# The Original MMO - Check This Shit Out



## jollygreen (Feb 7, 2013)

My brother showed me this game called Continuum back in like 2002. Was the first online multiplayer game that I had ever played and today, 11 years later, it is still my favorite game lol... It's simple enough to play that you can play for 15 minutes and enjoy it, but I've got in the zone and played this shit for like 5 hours straight before haha. It's 100% free and player run. It's like multiplayer Asteroids on crack... or some amazing chronic I should say. Best game I've found to date, to blaze to. 

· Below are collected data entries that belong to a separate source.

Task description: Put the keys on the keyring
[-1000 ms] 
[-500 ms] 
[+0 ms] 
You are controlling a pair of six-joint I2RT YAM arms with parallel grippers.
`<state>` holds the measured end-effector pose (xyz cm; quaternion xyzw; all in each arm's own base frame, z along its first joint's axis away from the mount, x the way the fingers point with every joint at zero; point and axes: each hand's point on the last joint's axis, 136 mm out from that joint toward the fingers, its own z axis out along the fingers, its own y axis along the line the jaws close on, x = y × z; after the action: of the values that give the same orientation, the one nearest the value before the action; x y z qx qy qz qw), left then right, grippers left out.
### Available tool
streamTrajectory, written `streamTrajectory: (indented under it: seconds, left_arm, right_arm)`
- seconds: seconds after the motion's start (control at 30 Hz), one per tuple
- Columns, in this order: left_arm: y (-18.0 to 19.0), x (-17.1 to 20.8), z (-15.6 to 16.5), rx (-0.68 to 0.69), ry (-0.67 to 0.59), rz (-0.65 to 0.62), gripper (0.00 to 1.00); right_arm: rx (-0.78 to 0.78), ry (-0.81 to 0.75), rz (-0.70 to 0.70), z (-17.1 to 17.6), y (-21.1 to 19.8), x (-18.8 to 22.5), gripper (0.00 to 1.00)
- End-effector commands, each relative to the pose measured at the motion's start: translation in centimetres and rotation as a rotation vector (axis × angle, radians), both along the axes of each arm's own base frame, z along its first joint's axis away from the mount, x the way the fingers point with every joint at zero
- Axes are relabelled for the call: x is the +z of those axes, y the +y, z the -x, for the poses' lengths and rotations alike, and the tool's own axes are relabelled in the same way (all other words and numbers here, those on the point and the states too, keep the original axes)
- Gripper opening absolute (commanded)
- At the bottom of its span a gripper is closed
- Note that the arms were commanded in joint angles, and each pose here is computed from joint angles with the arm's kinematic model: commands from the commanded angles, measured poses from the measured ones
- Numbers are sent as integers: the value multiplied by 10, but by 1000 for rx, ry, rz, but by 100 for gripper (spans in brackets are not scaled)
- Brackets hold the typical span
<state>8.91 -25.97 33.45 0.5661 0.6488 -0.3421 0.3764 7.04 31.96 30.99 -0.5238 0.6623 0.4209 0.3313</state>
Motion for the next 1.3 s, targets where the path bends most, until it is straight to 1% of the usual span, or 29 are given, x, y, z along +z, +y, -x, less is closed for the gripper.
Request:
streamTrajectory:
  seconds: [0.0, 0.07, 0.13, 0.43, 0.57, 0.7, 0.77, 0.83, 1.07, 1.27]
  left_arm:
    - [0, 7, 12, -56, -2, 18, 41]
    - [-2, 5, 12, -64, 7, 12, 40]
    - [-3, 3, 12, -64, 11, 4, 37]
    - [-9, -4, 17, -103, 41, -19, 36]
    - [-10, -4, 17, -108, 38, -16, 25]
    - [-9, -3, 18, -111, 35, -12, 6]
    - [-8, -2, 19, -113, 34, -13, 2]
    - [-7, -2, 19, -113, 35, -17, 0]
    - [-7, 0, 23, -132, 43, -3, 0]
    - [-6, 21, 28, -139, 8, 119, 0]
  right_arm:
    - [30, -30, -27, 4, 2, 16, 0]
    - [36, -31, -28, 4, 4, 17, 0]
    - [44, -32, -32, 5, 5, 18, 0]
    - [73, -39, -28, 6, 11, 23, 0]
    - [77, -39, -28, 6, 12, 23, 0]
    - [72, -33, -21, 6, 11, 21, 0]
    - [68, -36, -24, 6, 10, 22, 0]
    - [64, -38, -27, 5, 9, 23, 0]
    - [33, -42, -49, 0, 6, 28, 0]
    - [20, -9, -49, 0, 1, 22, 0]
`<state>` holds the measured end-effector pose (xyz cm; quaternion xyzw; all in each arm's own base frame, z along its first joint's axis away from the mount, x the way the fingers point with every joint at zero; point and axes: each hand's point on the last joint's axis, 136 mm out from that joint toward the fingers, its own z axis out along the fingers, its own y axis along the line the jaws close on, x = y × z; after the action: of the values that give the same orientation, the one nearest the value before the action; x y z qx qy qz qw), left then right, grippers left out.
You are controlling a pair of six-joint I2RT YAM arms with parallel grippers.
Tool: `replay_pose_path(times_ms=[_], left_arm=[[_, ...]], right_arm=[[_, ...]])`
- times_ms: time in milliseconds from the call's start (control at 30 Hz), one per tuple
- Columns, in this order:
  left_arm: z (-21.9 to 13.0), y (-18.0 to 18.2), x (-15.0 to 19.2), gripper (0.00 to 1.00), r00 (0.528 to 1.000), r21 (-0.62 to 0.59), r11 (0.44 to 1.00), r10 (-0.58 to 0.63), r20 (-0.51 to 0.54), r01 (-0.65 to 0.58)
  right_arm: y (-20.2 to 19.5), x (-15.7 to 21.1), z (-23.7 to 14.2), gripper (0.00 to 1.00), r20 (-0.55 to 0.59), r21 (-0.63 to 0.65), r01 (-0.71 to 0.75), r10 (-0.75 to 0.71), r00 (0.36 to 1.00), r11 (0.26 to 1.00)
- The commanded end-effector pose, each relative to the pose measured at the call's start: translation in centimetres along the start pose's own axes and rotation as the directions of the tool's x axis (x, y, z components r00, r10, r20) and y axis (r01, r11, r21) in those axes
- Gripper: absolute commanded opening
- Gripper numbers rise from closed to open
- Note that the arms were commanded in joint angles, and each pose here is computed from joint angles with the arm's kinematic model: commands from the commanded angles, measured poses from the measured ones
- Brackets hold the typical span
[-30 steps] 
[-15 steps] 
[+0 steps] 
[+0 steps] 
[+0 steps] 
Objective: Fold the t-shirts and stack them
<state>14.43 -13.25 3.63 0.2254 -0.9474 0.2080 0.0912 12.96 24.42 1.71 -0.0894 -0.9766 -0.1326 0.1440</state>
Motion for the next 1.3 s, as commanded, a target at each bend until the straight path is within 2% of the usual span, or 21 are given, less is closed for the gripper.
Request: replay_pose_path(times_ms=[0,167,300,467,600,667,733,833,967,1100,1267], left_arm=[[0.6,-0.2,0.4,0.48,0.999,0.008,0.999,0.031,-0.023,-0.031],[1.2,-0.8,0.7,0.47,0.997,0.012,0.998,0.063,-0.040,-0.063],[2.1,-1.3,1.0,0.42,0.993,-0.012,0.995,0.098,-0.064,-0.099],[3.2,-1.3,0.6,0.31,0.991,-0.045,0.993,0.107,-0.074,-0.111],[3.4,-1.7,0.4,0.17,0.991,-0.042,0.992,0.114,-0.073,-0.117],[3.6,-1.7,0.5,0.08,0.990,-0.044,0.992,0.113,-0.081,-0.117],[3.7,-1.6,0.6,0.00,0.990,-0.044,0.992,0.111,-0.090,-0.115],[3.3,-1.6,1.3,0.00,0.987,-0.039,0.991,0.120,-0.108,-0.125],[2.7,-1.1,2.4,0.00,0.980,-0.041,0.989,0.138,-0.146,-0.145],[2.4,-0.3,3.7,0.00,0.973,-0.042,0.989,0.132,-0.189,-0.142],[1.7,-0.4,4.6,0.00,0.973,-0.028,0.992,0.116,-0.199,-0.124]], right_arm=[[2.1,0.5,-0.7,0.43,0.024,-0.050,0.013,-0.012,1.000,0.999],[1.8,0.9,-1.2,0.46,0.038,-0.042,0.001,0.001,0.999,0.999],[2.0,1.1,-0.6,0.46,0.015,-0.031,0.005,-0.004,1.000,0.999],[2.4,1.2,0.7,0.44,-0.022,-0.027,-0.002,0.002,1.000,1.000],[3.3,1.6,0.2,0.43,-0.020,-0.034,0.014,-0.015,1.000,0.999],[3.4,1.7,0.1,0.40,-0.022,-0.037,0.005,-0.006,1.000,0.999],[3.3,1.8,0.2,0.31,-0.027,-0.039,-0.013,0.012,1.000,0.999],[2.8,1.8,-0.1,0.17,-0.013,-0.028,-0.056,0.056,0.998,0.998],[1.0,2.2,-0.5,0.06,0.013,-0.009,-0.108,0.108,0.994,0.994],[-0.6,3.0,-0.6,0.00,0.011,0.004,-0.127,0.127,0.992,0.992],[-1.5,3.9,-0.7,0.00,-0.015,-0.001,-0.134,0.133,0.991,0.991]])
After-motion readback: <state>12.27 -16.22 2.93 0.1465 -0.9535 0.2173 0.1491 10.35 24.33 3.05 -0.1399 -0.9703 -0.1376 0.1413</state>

http://www.getcontinuum.com

Name: Continuum (previously known as SubSpace, previously known as Sniper)

There are a couple zones (servers) with different game types and ship settings. If you download it, you should play one called Extreme Games, it's a lot of fun. 

Sample Video of Dueling (1v1 deathmatch game type):

[video=youtube;4UJUIm8pR-4]http://www.youtube.com/watch?v=4UJUIm8pR-4&amp;feature=youtu.be[/video]

Check it out, I use the name Autofire in the game, so feel free to message me when you get on and I can show you the ropes if you want. To private message someone, just type "layerName: Message Here" --> Regardless of which arena in the game that I'm in, I'll be able to see your message if I'm online. Otherwise you can type "?help Question" to send a question to the player-moderators. When in game, pressing F1 repeatedly generally will cycle through the game description and rules. 

Hope you enjoy it as much as I have!

-jg


----------